Work request: In the entries below, which lines run from the one containing "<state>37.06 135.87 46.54" to the one containing "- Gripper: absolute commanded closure"? Copy exactly those lines, ends included, and no others.

Source records

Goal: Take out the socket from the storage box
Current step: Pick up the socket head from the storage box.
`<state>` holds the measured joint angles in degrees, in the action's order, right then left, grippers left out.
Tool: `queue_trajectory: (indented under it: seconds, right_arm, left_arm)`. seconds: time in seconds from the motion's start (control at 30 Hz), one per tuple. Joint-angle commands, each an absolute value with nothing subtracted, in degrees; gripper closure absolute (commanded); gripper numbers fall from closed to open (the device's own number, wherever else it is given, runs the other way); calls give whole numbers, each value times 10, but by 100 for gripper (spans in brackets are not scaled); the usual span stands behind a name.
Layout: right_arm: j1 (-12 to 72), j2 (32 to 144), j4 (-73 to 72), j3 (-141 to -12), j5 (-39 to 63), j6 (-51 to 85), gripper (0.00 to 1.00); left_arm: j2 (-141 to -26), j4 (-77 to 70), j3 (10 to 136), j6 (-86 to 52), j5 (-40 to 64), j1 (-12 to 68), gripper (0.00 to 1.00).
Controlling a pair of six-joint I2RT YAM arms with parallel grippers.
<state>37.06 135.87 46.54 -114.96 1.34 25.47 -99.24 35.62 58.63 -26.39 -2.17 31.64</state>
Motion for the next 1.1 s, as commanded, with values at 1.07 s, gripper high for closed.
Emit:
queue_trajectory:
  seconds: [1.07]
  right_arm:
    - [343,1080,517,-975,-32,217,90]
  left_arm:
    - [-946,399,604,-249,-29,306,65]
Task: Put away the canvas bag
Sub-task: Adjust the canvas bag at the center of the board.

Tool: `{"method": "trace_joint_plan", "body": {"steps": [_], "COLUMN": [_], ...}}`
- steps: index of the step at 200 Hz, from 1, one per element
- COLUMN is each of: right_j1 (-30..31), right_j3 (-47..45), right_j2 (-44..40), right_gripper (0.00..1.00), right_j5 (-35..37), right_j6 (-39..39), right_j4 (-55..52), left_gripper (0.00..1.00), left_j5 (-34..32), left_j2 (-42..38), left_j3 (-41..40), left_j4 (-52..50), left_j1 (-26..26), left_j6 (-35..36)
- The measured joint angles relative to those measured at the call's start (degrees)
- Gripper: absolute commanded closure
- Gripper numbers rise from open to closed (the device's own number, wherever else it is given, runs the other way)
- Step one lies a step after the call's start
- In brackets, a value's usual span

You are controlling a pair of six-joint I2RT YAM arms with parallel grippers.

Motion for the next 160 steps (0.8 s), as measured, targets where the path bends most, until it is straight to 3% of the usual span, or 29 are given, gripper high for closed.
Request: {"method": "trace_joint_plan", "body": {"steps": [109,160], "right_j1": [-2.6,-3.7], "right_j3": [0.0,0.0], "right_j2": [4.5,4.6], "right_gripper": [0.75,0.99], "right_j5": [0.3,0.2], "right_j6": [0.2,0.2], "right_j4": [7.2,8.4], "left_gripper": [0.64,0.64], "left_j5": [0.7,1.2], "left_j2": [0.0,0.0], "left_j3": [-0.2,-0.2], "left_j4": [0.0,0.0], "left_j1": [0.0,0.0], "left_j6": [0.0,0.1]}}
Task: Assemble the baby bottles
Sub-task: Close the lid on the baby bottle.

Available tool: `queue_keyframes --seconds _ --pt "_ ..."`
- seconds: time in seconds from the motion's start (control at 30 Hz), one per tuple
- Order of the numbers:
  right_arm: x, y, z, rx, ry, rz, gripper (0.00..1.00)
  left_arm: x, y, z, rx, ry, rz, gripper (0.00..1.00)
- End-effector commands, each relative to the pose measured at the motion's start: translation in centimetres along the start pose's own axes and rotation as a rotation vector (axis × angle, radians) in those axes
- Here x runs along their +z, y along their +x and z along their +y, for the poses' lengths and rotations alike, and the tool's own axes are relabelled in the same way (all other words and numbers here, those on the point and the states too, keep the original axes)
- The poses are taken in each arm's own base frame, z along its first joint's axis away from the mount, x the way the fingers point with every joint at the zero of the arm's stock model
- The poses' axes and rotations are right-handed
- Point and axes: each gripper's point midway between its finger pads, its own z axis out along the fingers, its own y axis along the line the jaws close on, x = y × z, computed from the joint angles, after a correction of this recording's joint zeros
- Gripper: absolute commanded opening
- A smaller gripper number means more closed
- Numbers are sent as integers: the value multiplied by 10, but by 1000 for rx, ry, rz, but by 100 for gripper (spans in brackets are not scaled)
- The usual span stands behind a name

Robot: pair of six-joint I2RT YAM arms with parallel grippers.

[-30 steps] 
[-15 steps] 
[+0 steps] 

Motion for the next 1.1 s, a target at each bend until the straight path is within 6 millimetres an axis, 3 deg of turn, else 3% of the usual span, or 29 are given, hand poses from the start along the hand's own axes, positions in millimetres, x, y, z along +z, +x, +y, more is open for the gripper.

Output for this exercise:
<state>37.06 135.87 46.54 -114.96 1.34 25.47 -99.24 35.62 58.63 -26.39 -2.17 31.64</state>
Motion for the next 1.1 s, as commanded, with values at 1.07 s, gripper high for closed.
Emit:
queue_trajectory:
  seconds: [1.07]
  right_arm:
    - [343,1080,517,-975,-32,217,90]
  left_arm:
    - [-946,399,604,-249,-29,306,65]
Task: Put away the canvas bag
Sub-task: Adjust the canvas bag at the center of the board.

Tool: `{"method": "trace_joint_plan", "body": {"steps": [_], "COLUMN": [_], ...}}`
- steps: index of the step at 200 Hz, from 1, one per element
- COLUMN is each of: right_j1 (-30..31), right_j3 (-47..45), right_j2 (-44..40), right_gripper (0.00..1.00), right_j5 (-35..37), right_j6 (-39..39), right_j4 (-55..52), left_gripper (0.00..1.00), left_j5 (-34..32), left_j2 (-42..38), left_j3 (-41..40), left_j4 (-52..50), left_j1 (-26..26), left_j6 (-35..36)
- The measured joint angles relative to those measured at the call's start (degrees)
- Gripper: absolute commanded closure

The response is now finished.